EXERCISE PROMPT — Take the line that has "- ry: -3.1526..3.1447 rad" in it and every line after it to the end of the entries, and reproduce them exactly.

DATA TO PROCESS —

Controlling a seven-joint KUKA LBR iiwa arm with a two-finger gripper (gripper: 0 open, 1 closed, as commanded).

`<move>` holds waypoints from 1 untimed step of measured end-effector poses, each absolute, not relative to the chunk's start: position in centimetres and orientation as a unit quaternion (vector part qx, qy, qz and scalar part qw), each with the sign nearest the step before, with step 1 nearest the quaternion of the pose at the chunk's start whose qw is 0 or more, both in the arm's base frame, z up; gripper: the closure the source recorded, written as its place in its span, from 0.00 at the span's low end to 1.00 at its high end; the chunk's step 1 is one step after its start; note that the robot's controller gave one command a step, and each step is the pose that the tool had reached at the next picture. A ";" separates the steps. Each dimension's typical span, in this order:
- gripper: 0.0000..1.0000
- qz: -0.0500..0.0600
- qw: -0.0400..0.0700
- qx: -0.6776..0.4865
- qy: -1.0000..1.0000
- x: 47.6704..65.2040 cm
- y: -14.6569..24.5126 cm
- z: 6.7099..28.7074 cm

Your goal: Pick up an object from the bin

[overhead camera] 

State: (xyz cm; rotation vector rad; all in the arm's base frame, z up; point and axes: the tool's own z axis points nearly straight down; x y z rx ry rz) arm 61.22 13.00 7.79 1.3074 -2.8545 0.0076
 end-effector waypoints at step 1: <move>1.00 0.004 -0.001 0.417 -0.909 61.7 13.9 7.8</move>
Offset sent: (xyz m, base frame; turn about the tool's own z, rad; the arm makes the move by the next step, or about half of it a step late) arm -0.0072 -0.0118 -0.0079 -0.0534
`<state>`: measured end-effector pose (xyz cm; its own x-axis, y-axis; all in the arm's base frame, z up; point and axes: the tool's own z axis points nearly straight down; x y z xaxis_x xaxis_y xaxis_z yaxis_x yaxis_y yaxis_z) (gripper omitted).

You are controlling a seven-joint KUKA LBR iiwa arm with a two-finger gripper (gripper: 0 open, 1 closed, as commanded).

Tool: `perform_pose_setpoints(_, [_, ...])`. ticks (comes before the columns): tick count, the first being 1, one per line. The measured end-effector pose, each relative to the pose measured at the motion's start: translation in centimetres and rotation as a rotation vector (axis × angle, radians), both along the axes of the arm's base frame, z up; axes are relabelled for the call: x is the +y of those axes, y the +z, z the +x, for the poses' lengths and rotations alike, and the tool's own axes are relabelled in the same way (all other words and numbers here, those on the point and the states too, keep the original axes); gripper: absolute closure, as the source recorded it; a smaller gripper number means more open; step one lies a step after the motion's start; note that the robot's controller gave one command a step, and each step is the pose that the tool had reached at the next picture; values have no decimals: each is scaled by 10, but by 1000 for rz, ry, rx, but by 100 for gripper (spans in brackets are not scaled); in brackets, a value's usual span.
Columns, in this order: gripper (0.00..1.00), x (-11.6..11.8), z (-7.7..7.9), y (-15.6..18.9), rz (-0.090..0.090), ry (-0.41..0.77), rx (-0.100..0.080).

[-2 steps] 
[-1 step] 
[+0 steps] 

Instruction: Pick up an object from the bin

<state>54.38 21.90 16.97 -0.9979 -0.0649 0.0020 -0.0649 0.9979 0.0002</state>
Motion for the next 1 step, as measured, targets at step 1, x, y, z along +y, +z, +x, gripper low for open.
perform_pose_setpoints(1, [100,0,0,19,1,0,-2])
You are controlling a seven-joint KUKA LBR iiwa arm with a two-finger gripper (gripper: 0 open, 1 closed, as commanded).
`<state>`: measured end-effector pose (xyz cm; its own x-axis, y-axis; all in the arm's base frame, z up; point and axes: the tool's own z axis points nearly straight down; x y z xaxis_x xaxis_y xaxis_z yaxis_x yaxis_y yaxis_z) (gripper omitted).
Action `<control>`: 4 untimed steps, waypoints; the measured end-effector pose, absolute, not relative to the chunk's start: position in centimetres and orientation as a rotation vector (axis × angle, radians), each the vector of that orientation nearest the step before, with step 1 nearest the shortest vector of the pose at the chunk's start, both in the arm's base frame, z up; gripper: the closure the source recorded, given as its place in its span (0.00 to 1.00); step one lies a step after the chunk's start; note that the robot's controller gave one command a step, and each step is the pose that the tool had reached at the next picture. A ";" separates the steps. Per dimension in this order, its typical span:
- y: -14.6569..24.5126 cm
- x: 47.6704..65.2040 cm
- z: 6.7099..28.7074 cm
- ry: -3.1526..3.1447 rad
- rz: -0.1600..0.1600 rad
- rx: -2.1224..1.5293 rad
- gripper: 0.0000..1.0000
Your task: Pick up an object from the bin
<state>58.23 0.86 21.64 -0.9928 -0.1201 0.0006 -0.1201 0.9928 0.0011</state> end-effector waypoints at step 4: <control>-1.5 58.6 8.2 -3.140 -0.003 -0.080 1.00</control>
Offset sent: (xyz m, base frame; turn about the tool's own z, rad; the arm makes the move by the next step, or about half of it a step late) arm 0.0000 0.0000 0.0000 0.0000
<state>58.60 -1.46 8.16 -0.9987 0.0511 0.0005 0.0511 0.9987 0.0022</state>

TASK RESPONSE —
- ry: -3.1526..3.1447 rad
- rz: -0.1600..0.1600 rad
- rx: -2.1224..1.5293 rad
- gripper: 0.0000..1.0000
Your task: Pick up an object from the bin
<state>58.23 0.86 21.64 -0.9928 -0.1201 0.0006 -0.1201 0.9928 0.0011</state> end-effector waypoints at step 4: <control>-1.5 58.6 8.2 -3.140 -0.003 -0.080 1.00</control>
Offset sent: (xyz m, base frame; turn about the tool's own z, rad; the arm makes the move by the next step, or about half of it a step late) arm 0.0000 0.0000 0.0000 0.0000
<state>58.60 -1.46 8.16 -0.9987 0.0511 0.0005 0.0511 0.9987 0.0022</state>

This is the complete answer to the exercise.